What is expected –
A faithful copy is needed of the lines below from the one with "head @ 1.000" up to and including the one with "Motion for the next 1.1"; set it down with no pictures and no other lines.

Dataset records –
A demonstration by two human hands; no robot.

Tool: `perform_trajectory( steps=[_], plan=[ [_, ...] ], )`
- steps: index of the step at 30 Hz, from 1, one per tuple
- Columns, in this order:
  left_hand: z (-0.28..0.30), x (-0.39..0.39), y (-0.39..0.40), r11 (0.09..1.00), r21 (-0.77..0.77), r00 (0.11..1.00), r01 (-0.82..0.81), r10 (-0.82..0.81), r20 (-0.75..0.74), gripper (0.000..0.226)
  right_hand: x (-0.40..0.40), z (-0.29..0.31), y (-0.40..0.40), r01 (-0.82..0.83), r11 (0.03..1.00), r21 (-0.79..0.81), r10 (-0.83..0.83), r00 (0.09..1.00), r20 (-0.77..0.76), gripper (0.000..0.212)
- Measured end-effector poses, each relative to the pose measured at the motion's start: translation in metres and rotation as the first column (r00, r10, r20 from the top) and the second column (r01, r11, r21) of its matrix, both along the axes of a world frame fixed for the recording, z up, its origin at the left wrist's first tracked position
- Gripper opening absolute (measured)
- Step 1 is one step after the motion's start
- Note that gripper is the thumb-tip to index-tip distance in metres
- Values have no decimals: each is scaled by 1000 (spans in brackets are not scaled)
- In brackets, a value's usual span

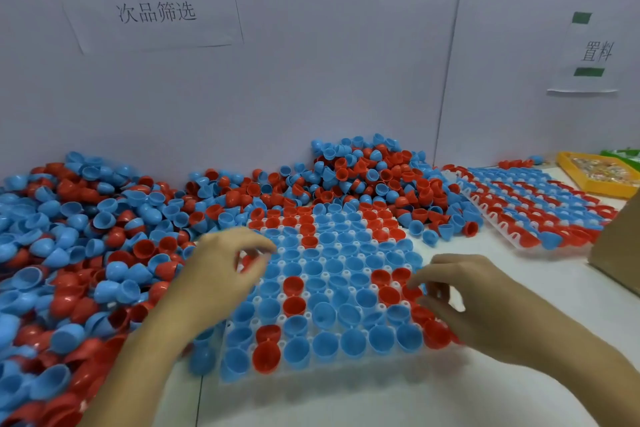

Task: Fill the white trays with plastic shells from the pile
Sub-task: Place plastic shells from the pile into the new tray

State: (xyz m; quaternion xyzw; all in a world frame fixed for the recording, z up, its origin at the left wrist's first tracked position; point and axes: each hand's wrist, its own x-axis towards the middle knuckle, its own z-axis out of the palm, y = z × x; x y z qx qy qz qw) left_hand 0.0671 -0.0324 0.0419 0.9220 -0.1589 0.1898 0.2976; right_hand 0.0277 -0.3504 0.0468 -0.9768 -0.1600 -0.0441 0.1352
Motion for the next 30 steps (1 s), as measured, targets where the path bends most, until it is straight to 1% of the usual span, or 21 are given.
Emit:
perform_trajectory(
  steps=[1, 2, 4, 6, 9, 12, 16, 19, 23, 25, 28, 30],
  plan=[
    [2, -6, -14, 993, 52, 993, 106, -104, -49, 16, -2, -1, 10, -40, 998, 43, 38, 999, 28, 19],
    [0, -10, -26, 979, 92, 982, 181, -174, -78, 14, -3, -3, 20, -82, 994, 67, 78, 996, 51, 20],
    [-6, -18, -43, 956, 150, 967, 253, -242, -83, 18, -4, -9, 37, -158, 984, 77, 150, 984, 92, 26],
    [-12, -25, -51, 936, 235, 965, 261, -246, -91, 25, -3, -15, 49, -214, 974, 71, 204, 971, 127, 32],
    [-20, -30, -54, 879, 394, 964, 267, -246, -105, 29, -2, -23, 59, -279, 960, 13, 274, 950, 147, 34],
    [-27, -33, -55, 847, 469, 967, 252, -234, -97, 29, -1, -30, 63, -315, 948, -38, 317, 936, 151, 34],
    [-32, -32, -54, 841, 481, 968, 249, -234, -92, 29, 1, -33, 65, -329, 943, -57, 334, 931, 145, 32],
    [-32, -32, -55, 854, 459, 968, 247, -238, -78, 28, 1, -34, 65, -331, 942, -54, 335, 933, 132, 31],
    [-27, -35, -54, 919, 310, 969, 244, -240, -53, 29, -1, -33, 62, -314, 948, -49, 318, 937, 146, 29],
    [-25, -40, -50, 930, 248, 963, 270, -263, -62, 33, -1, -31, 60, -301, 953, -45, 304, 940, 152, 29],
    [-26, -50, -48, 913, 283, 956, 293, -279, -91, 38, -1, -30, 59, -296, 954, -44, 299, 944, 139, 32],
    [-29, -52, -50, 893, 342, 956, 292, -274, -101, 34, -1, -30, 59, -297, 954, -43, 300, 945, 129, 33]
  ],
)
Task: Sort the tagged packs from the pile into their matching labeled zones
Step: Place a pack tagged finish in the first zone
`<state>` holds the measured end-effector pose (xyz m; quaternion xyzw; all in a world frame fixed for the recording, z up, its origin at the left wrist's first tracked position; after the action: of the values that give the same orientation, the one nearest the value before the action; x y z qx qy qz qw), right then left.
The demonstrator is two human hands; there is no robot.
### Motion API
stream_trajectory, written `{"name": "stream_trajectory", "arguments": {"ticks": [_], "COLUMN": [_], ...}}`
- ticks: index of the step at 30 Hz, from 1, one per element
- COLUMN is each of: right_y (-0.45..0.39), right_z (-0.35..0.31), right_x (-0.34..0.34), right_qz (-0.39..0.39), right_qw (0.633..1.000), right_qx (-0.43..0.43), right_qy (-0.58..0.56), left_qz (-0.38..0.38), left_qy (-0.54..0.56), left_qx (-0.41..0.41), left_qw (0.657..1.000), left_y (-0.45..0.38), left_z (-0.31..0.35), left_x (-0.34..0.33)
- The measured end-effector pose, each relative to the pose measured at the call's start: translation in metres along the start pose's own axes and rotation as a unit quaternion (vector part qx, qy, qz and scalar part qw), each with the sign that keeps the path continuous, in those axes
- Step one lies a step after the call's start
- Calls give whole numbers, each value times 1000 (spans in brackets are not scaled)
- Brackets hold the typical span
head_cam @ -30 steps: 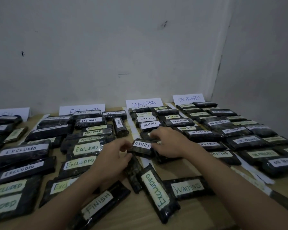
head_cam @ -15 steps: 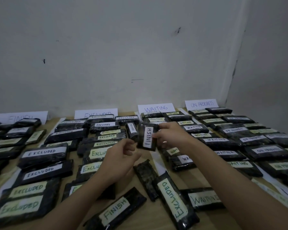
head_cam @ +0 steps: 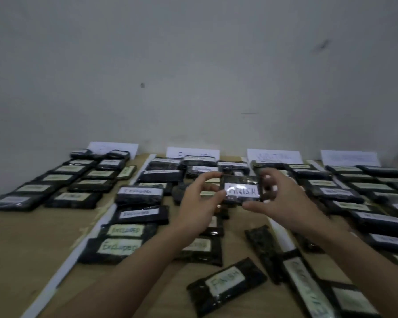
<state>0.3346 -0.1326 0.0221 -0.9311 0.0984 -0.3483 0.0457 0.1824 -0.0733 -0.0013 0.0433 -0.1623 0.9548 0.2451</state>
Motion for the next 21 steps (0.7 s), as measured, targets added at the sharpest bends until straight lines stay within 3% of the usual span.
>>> {"name": "stream_trajectory", "arguments": {"ticks": [3, 6, 11, 14, 18, 21], "right_y": [-2, -5, -13, -22, -42, -58], "right_z": [-60, -101, -158, -184, -207, -217], "right_x": [-33, -79, -155, -202, -264, -312], "right_qz": [-20, -66, -119, -141, -175, -197], "right_qw": [954, 911, 891, 892, 904, 906], "right_qx": [144, 221, 286, 300, 292, 276], "right_qy": [263, 342, 331, 307, 260, 253], "left_qz": [-8, 5, 65, 100, 113, 78], "left_qy": [-44, -61, -101, -191, -418, -480], "left_qx": [-17, -20, -10, 28, 82, 101], "left_qw": [999, 998, 993, 976, 898, 868], "left_y": [14, 32, 71, 100, 143, 164], "left_z": [5, 5, 0, -15, -46, -67], "left_x": [32, 75, 163, 219, 278, 293]}}
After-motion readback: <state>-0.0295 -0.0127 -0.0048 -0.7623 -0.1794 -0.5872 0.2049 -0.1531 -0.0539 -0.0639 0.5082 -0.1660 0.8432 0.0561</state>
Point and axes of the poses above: each hand's wrist, its own y-axis away from the middle knuckle, its own x-axis out of the back of the hand, z = x × y, the point moved 10 cm from there along -y, towards the middle knuckle, and after that the axes turned 9 degrees about -z, right-handed, at the moved point
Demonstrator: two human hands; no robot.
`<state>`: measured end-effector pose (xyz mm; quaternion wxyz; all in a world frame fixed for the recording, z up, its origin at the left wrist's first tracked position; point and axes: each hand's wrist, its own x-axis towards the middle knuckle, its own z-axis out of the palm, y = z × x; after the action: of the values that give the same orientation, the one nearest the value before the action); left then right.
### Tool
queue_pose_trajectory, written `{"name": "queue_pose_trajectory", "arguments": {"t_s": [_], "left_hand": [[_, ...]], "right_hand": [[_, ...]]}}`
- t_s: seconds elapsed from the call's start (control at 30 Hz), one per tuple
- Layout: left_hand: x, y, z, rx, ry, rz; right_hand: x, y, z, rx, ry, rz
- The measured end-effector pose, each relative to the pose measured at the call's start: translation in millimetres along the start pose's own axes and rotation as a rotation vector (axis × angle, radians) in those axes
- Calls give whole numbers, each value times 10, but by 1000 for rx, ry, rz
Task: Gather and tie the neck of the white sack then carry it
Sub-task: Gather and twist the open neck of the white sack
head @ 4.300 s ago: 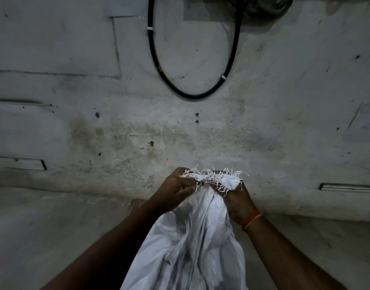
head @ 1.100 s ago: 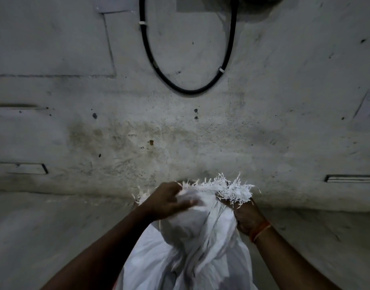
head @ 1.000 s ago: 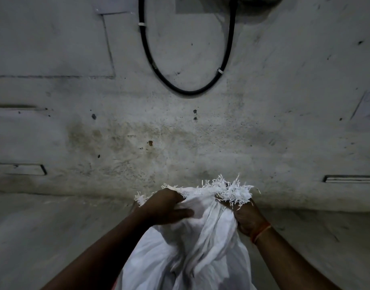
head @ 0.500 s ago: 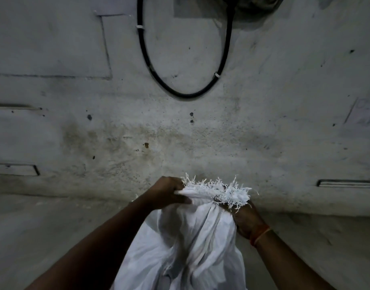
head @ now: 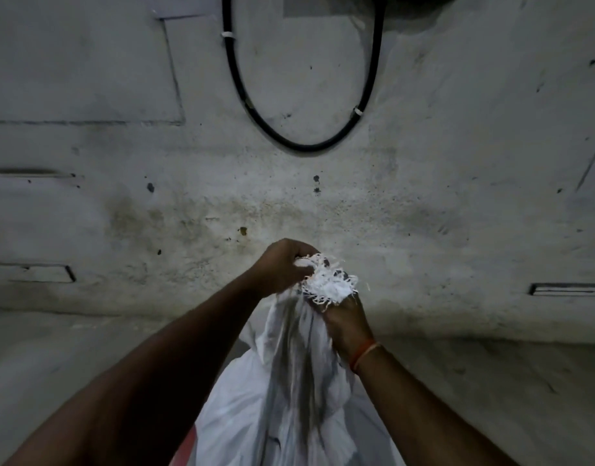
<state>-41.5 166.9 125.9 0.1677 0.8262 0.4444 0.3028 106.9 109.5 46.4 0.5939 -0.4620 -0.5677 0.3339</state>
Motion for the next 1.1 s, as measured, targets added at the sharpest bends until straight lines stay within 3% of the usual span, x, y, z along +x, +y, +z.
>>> {"name": "queue_pose_trajectory", "arguments": {"t_s": [0.07, 0.13, 0.33, 0.43, 0.57, 0.7, 0.87, 1.0, 1.1], "left_hand": [[15, -21, -15, 40, -3, 40], [2, -65, -16, -23, -16, 44], [-164, -222, -50, -85, -204, 21], [-280, -453, -101, 114, -332, -46], [-401, -633, 2, 355, -411, -92], [-461, -792, 83, 518, -300, -193], [-330, -675, -79, 414, 136, -102], [-129, -381, -199, 366, 170, 68], [-67, -188, -165, 328, 132, 110]], "right_hand": [[53, 3, 167, -51, -84, -91], [124, 87, 274, -114, -151, -27], [140, 345, 179, -314, -86, 31], [83, 491, 72, -285, -15, -110], [21, 381, 45, -262, -10, -123], [-21, 477, 10, -107, -92, -23], [-97, 598, -122, 66, -138, 143], [-74, 596, -95, 128, -160, 157], [-20, 489, -38, 14, -170, 58]]}}
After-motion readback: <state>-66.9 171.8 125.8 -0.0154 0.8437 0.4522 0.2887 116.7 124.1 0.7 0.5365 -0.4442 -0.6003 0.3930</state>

Written answer –
head @ 1.000 s ago: 
head @ 0.500 s ago: 
head @ now: 
<state>-41.5 166.9 125.9 0.1677 0.8262 0.4444 0.3028 106.9 109.5 46.4 0.5939 -0.4620 -0.5677 0.3339</state>
Motion for the next 1.1 s, as measured, targets added at the sharpest bends until straight lines stay within 3% of the usual span, x, y, z along +x, +y, +z.

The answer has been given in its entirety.